Begin with the line that holds "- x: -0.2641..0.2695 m" and retype through the last line of the listing below, exactly; pictures are not part of the copy.

• • • • •

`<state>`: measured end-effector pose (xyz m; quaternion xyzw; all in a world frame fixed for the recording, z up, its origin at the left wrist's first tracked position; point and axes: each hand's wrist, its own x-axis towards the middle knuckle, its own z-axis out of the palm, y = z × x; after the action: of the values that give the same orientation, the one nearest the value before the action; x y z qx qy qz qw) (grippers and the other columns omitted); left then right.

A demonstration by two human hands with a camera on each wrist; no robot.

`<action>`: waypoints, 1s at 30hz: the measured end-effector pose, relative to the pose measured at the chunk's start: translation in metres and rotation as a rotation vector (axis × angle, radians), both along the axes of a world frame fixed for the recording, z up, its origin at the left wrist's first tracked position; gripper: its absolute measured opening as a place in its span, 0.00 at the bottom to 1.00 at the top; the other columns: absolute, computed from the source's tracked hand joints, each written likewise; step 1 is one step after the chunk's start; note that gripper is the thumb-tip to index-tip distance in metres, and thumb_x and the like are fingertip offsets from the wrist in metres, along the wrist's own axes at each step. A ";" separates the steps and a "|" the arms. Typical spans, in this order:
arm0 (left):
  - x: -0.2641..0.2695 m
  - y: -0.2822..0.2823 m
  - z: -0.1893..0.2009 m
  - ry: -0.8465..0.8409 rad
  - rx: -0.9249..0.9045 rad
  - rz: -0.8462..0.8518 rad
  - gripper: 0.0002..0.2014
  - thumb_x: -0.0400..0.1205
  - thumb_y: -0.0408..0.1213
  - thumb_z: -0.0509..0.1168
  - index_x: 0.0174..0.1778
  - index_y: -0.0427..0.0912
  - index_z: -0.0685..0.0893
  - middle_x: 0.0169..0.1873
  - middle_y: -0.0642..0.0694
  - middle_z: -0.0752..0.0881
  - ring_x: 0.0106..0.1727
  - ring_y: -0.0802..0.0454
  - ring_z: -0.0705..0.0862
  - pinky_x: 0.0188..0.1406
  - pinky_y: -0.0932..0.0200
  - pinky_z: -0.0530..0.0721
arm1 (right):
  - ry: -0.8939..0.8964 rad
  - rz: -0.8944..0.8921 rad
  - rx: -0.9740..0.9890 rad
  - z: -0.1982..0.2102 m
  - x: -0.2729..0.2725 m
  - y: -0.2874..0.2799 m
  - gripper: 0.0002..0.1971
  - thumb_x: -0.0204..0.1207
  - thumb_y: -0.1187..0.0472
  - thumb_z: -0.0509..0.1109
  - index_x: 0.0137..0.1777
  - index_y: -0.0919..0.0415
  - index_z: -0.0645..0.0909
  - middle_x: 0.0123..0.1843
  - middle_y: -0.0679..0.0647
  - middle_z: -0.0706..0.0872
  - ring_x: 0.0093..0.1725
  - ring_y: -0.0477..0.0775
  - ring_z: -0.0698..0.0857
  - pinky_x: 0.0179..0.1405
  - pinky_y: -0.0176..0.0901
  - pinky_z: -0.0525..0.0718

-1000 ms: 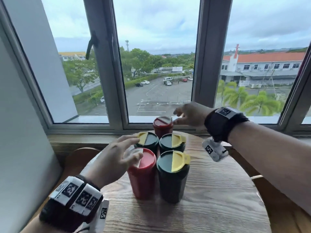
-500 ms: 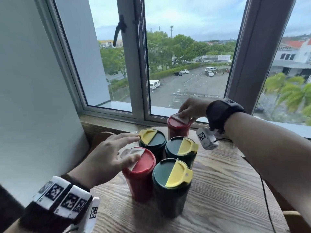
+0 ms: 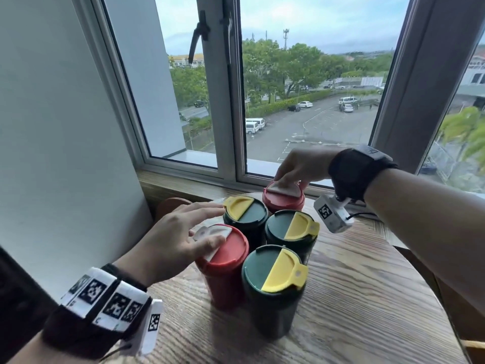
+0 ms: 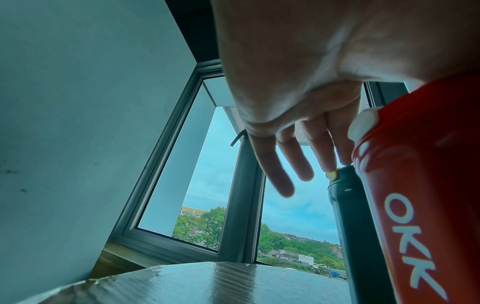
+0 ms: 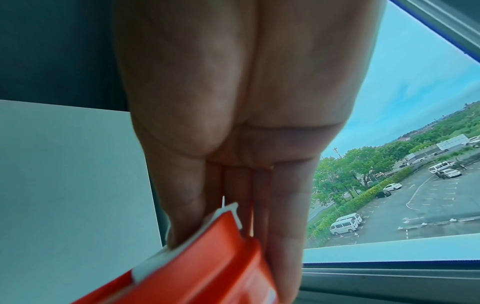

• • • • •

Expected answer:
  - x: -0.2641..0.2695 m
  - y: -0.2822..0.2823 m
  - z: -0.1893..0.2009 m
  - ry: -0.8465..0.8409 rad
  - rx: -0.9249..0.9045 rad
  - rz: -0.8462..0.8518 rad
  - gripper: 0.0002..0.2014
  - thumb_x: -0.0400..0.1205
  - thumb_y: -0.0408..0.1213
  - thumb_z: -0.0509..0.1168
  - index_x: 0.0174..0.1778
  - index_y: -0.0427..0.0912
  - index_z: -0.0685..0.0893
  - middle_x: 0.0169..0.1873
  - middle_y: -0.0642..0.0694
  - middle_z: -0.0752..0.0881
  - ring_x: 0.0106..0.1727
  - ring_y: -0.0802..0.0454
  - ring_z: -0.0705..0.0862
  - pinky_x: 0.0188..0.1406
  - pinky_y: -0.0932..0.0200
  - pinky_z: -0.0530..0.0721
arm1 (right):
  - ry: -0.8939..0.8964 rad
  - rz: -0.8944..0.8921 rad
  - rx: -0.9740..0.9890 rad
  - z: -0.1982..0.2102 m
  - x: -0.2729..0.2725 m
  - y: -0.2874..0.2799 m
  - gripper: 0.0002..0.1971
  - thumb_x: -0.0204..0.1207
  - thumb_y: -0.1187..0.0472
  - thumb_z: -0.0509..0.1109
  - index_x: 0.0137..0.1777
  - index_y: -0.0919..0.0415
  - index_z: -0.0645..0.0909
  - middle_x: 0.0123..0.1843
  - middle_y: -0.0679..0.0647
  - middle_z: -0.0706..0.0872
  - ring_x: 0.0093..0.1725
  - ring_y: -0.0477..0.0775
  - ring_z: -0.0698..0.0857
  - pinky_x: 0.0179..0.1405
  - pinky_y: -0.0176..0.0901
  - pinky_z: -0.0525..0.0718

-1000 ms: 
-500 ms: 
+0 ms: 
+0 ms: 
+0 ms: 

Nothing further is needed for this exercise.